**TASK TO COMPLETE:**
All of the data that follows is to be printed exactly, without pictures.

■ ■ ■ ■ ■ ■ ■

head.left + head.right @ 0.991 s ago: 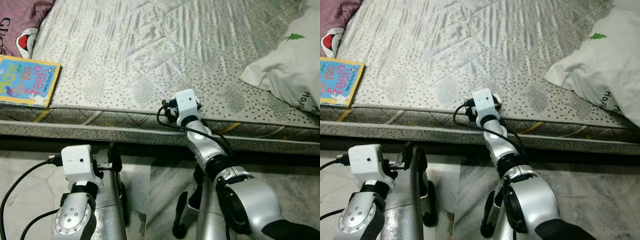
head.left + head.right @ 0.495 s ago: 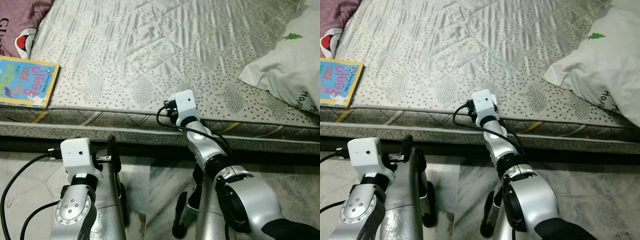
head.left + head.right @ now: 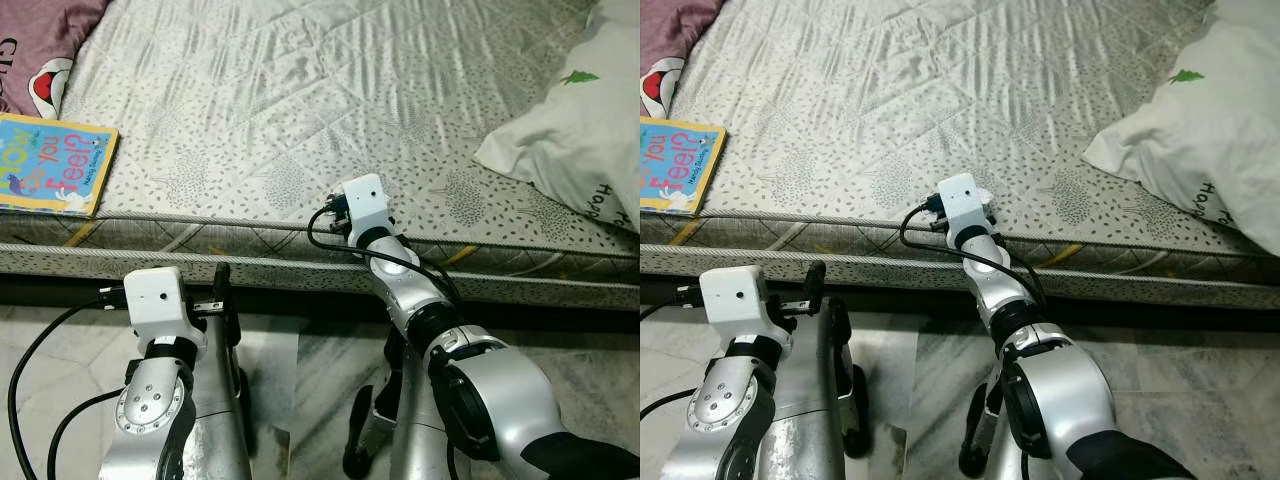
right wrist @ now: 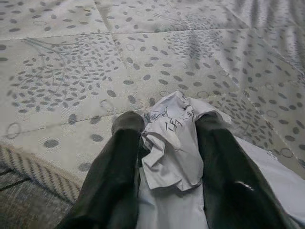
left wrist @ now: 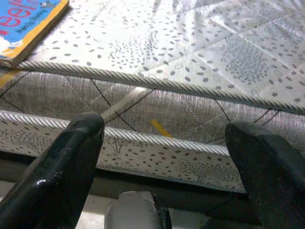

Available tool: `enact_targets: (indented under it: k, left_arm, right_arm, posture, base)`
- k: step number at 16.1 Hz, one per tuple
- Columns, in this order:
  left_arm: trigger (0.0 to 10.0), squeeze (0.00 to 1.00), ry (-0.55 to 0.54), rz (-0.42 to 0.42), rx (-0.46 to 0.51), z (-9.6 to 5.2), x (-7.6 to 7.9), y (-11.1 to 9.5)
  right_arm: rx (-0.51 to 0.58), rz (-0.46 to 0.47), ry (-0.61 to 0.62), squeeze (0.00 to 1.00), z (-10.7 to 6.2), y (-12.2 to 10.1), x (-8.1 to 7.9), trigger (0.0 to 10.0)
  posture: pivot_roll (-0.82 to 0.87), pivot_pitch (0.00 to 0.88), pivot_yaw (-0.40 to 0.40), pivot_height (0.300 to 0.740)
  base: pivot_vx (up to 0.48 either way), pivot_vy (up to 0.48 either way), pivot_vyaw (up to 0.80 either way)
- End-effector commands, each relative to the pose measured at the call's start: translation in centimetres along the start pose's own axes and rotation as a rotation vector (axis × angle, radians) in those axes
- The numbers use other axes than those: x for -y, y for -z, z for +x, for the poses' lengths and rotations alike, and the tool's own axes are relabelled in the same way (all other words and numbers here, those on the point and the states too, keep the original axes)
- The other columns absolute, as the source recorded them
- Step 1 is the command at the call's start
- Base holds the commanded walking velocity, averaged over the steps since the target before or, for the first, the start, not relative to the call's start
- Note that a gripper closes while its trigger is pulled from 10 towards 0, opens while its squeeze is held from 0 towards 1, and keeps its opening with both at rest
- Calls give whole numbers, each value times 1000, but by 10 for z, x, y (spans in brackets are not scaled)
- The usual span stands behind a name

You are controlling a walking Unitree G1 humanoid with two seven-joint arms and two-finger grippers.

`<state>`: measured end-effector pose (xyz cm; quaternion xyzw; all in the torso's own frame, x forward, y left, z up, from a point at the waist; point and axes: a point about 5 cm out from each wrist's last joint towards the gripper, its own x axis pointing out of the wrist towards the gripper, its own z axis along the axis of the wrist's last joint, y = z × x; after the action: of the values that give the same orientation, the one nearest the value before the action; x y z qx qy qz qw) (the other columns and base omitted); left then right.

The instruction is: Clean up the room

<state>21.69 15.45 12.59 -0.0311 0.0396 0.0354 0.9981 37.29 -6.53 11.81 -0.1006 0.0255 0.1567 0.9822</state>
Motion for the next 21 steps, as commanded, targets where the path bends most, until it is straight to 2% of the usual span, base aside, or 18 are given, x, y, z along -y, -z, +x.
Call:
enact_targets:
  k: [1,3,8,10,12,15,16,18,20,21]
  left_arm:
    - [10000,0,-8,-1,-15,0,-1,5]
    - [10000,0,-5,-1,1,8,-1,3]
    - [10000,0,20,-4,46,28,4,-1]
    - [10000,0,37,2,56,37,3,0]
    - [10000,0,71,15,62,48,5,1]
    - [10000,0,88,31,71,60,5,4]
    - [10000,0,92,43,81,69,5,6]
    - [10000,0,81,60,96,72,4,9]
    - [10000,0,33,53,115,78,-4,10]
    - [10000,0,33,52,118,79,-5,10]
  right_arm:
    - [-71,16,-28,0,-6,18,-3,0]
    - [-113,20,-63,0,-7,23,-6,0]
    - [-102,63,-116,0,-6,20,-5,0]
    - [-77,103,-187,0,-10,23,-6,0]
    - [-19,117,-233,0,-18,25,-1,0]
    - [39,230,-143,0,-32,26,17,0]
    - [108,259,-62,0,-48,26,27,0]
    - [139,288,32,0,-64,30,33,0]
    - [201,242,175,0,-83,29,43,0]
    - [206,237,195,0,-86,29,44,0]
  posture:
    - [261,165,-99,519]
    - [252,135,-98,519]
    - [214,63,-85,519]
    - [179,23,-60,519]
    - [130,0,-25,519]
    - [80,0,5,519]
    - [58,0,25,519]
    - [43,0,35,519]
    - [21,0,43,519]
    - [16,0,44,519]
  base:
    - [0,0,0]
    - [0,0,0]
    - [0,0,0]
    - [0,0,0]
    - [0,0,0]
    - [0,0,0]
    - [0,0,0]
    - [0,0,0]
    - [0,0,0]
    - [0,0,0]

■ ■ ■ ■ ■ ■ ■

**OUTPUT BELOW:**
head.left + head.right @ 0.991 s ago: 
head.left + head.right @ 0.495 s ago: 
head.left + head.right @ now: 
right wrist @ now: 
left wrist @ now: 

Available tool: `enact_targets: (indented under it: k, left_arm, right_arm, posture, base)`
- k: step number at 16.1 Hz, one per tuple
- Columns, in this order:
  left_arm: trigger (0.0 to 10.0), squeeze (0.00 to 1.00), ry (-0.55 to 0.54), rz (-0.42 to 0.42), rx (-0.46 to 0.51), z (-9.6 to 5.2), x (-7.6 to 7.9), y (-11.1 to 9.5)
  right_arm: rx (-0.51 to 0.58), rz (-0.46 to 0.47), ry (-0.61 to 0.62), squeeze (0.00 to 1.00), z (-10.7 to 6.2), y (-12.2 to 10.1), x (-8.1 to 7.9), trigger (0.0 to 10.0)
  posture: pivot_roll (-0.82 to 0.87), pivot_pitch (0.00 to 0.88), pivot_yaw (-0.40 to 0.40), pivot_height (0.300 to 0.740)
  base: pivot_vx (up to 0.48 either way), pivot_vy (up to 0.48 either way), pivot_vyaw (up to 0.80 either way)
- End-effector commands, each relative to the pose measured at the call's start: translation in centimetres along the start pose's own axes and rotation as a rotation vector (axis × angle, radians) in those axes
- The numbers use other axes than those: x for -y, y for -z, z for +x, for the poses' lengths and rotations alike, and the tool's own axes are relabelled in the same way (all other words and numbers here, those on the point and the states too, keep the original axes)
- The other columns absolute, as the source recorded them
- Step 1 is the command at the call's start
- Base holds the commanded walking velocity, averaged over the steps since the target before or, for the first, the start, not relative to the call's start
- Note that a gripper closes while its trigger is pulled from 10 towards 0, opens while its squeeze is held from 0 towards 1, and keeps its opening with both at rest
- Calls give whole numbers, each value times 1000, but by 10 for z, x, y (spans in brackets are not scaled)
- The usual span stands behind a name

You are controlling a walking Unitree G1 humanoid with two seven-joint arms and two-finger grippers.

`<state>`: measured end-effector pose (xyz cm; quaternion xyzw; all in the torso's own frame, x forward, y left, z up, from a point at the waist; point and axes: a point about 5 cm out from each wrist's last joint towards the gripper, its own x axis pointing out of the wrist towards the gripper, its own z axis along the axis of the wrist's last joint, y = z × x; after the action: of the values that give the same orientation, the one nearest the value before the action; x y z qx qy qz qw) (the other columns and base omitted); left then right.

The instruction is: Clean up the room

<state>21.69 15.45 12.59 -0.0311 0.0396 0.0354 0.9981 37.29 -6.53 11.81 -0.1006 0.0255 0.1567 0.9822</state>
Motion for the next 21 steps, as commanded, targets where the path bends most, until it is straight to 2% of the usual span, base aside, or 18 are given, x, y, z along -y, -z, +x.
Call:
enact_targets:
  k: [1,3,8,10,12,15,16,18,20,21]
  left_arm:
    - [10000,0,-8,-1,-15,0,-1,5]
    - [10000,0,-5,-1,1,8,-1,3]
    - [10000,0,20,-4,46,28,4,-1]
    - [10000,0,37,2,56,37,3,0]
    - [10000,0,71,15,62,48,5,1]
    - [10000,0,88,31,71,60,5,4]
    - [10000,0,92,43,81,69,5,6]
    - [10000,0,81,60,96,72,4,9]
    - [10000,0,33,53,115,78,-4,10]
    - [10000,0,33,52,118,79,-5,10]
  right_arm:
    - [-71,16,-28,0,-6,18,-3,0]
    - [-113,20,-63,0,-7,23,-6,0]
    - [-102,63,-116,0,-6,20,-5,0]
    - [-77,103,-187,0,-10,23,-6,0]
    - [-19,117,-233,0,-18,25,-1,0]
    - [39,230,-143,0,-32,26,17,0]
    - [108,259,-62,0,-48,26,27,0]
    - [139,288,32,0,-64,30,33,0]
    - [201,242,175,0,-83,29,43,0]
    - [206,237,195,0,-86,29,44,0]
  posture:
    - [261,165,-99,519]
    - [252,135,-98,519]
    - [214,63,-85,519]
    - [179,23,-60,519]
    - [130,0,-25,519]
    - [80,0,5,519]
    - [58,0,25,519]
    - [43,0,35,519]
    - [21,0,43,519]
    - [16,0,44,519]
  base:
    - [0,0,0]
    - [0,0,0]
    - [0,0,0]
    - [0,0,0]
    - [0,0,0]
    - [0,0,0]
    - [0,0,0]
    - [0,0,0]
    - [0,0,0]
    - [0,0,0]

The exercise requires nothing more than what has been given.